▶ [WHAT IS REQUIRED]:
Take every line from the records below that includes the word "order".

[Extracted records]
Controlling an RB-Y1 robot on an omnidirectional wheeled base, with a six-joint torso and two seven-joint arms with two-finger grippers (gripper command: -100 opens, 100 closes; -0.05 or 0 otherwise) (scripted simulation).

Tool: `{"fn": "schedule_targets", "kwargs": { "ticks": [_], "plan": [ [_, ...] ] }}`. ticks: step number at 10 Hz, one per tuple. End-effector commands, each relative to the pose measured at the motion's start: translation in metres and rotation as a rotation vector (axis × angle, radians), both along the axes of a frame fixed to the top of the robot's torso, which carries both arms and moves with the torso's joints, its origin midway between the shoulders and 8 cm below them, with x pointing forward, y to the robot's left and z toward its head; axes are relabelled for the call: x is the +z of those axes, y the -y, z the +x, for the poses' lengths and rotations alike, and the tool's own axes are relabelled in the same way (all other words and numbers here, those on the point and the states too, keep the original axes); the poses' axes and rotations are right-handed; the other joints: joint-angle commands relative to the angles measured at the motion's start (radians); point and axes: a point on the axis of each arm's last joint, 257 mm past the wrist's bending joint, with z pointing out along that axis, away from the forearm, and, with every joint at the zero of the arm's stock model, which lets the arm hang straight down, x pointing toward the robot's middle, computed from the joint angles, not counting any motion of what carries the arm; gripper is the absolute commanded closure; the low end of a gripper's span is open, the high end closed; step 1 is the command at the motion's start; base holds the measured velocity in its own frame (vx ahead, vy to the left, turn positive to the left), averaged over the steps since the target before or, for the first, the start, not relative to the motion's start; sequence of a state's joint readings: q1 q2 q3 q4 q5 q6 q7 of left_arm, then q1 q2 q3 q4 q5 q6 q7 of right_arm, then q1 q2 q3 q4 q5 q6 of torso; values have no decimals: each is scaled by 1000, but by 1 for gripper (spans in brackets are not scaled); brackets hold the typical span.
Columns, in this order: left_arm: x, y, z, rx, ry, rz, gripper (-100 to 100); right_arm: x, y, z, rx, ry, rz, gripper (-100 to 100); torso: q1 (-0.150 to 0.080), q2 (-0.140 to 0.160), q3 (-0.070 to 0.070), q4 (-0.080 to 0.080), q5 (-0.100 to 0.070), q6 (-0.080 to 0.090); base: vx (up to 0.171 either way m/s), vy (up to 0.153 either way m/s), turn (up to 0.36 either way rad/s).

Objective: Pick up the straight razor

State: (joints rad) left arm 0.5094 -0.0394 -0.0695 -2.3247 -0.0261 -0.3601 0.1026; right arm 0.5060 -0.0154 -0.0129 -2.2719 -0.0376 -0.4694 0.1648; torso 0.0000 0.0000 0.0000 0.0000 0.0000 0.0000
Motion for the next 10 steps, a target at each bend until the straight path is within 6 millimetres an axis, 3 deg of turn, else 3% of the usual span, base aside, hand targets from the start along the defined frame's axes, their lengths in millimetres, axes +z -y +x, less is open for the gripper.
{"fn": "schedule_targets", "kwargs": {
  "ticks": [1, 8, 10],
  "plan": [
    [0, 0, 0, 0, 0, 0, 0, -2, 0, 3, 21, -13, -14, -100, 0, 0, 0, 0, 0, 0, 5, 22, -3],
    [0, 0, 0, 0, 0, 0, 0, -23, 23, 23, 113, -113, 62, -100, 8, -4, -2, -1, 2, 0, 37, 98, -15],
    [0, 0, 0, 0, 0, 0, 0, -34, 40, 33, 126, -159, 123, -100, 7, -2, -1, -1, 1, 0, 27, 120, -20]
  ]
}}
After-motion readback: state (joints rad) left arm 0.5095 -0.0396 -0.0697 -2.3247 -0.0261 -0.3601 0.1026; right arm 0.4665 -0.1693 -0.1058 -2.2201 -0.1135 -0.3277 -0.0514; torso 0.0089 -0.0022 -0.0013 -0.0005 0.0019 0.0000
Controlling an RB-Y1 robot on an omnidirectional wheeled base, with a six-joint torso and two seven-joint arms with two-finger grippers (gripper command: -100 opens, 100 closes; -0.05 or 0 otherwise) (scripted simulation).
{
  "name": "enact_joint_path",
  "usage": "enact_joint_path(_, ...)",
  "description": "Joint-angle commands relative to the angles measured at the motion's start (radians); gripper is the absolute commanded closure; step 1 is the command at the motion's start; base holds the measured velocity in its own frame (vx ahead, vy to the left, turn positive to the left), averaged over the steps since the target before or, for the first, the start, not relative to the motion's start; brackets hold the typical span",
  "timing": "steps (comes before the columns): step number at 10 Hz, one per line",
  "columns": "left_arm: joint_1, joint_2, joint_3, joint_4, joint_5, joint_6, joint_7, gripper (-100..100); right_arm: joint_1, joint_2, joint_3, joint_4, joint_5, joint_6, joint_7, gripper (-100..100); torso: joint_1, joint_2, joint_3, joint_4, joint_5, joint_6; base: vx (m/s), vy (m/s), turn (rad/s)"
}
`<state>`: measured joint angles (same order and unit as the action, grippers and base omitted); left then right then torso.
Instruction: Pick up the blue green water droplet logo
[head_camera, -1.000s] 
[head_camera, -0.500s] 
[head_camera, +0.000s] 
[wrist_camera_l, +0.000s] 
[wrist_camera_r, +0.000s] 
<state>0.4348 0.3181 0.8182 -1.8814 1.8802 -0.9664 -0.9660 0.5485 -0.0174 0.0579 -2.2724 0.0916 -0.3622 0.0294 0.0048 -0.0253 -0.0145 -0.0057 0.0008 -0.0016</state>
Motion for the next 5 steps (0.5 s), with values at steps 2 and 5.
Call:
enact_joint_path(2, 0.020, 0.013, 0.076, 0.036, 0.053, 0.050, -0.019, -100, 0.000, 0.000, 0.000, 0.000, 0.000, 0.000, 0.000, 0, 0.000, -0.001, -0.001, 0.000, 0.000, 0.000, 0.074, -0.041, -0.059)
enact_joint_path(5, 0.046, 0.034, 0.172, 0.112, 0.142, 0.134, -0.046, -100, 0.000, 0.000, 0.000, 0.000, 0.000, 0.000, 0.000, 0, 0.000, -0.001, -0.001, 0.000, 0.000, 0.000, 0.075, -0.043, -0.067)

▶ [RESPONSE AREA]:
Columns, in this order: left_arm: x, y, z, rx, ry, rz, gripper (-100 to 100); right_arm: x, y, z, rx, ry, rz, gripper (-100 to 100); torso: q1 (-0.150 to 0.080), q2 (-0.140 to 0.160), q3 (-0.070 to 0.070), q4 (-0.080 to 0.080), q5 (-0.100 to 0.070), q6 (-0.080 to 0.090); base: vx (up to 0.171 either way m/s), vy (up to 0.153 either way m/s), turn (up to 0.36 either way rad/s).
`<state>`: measured joint angles (same order and unit as the action, grippers and base omitted); left then right then torso.

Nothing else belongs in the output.